Aim of the exercise
Show all lines containing "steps" from the data below.

Material provided

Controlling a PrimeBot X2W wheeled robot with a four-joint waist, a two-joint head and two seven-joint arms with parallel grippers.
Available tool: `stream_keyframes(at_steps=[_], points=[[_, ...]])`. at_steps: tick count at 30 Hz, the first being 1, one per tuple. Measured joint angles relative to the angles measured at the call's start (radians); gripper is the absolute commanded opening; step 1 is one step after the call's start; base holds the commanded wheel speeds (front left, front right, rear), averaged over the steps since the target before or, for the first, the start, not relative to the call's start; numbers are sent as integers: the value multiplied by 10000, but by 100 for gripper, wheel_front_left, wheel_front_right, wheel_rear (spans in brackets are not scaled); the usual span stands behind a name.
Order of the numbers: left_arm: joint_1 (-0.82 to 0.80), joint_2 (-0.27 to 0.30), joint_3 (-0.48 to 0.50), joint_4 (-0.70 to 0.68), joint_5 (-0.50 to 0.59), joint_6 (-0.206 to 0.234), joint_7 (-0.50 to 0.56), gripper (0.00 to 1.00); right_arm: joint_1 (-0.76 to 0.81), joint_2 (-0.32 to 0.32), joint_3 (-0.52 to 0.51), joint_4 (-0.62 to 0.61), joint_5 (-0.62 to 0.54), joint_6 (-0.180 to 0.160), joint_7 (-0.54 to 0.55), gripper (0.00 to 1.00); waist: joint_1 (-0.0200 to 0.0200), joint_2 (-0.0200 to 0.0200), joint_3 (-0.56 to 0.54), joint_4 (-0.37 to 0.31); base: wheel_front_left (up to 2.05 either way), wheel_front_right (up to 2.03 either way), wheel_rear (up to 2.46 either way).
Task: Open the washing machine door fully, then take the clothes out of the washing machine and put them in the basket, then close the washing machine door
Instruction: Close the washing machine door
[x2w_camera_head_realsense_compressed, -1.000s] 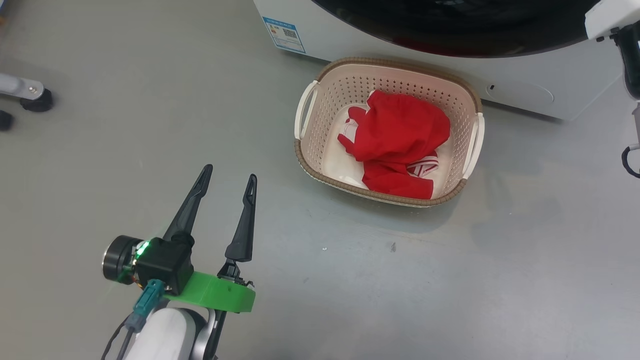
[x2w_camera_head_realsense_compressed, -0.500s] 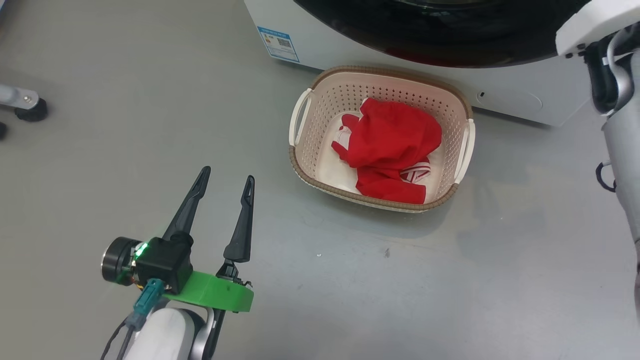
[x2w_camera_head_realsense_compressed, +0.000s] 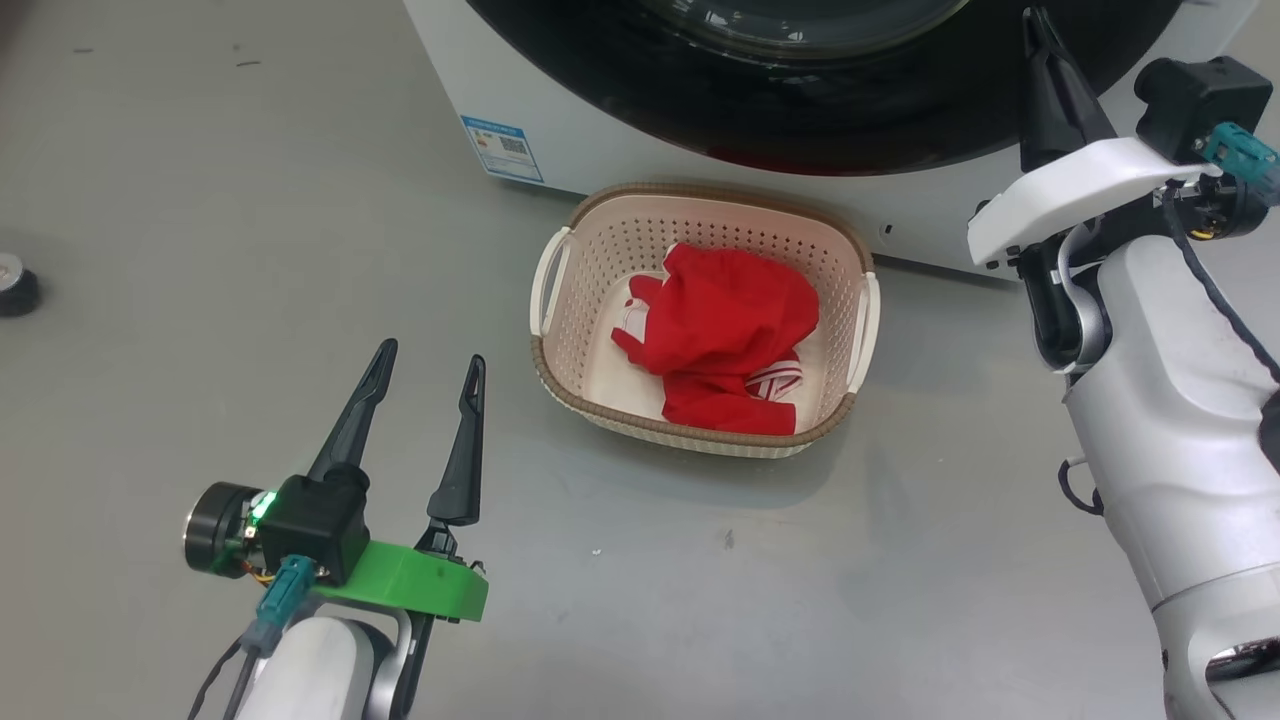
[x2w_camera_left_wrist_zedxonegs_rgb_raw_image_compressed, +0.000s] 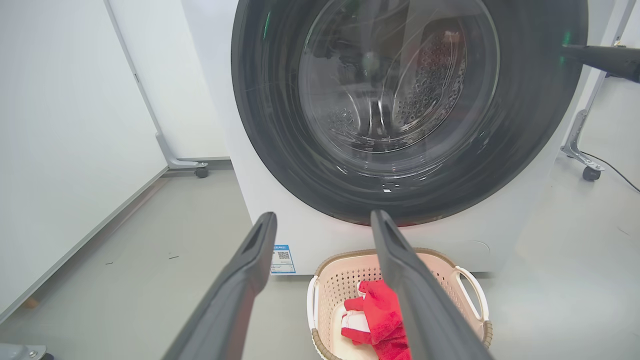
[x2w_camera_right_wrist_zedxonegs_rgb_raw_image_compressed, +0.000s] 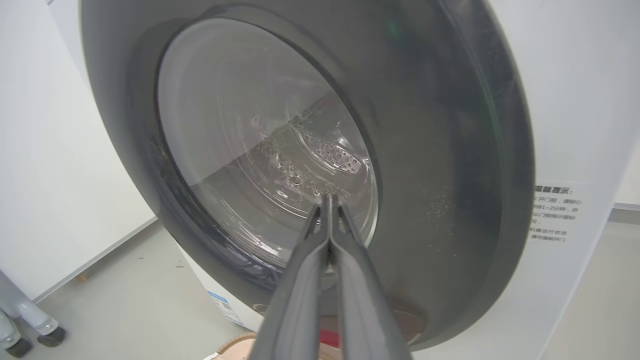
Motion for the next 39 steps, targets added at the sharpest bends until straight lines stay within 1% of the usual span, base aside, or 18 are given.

Answer below
Available tool: `stream_keyframes(at_steps=[_], points=[[_, ...]])`. at_steps: tick count at 30 Hz, the first being 1, one per tuple. Measured joint angles relative to the angles measured at the call's start (radians); gripper is the absolute commanded opening; step 1 is one step after the call's start; base holds the commanded wheel speeds (front left, front right, rear), averaged over the steps since the target before or, for the first, the start, not relative to the call's start; numbers are sent as integers: the value multiplied by 10000, but by 100 for gripper, wheel_front_left, wheel_front_right, wheel_rear (spans in brackets are not scaled); the usual span stands behind a name.
Motion for the next 39 steps, targets added at the sharpest bends until straight lines stay within 1% of the usual span, base aside, or 18 are given.

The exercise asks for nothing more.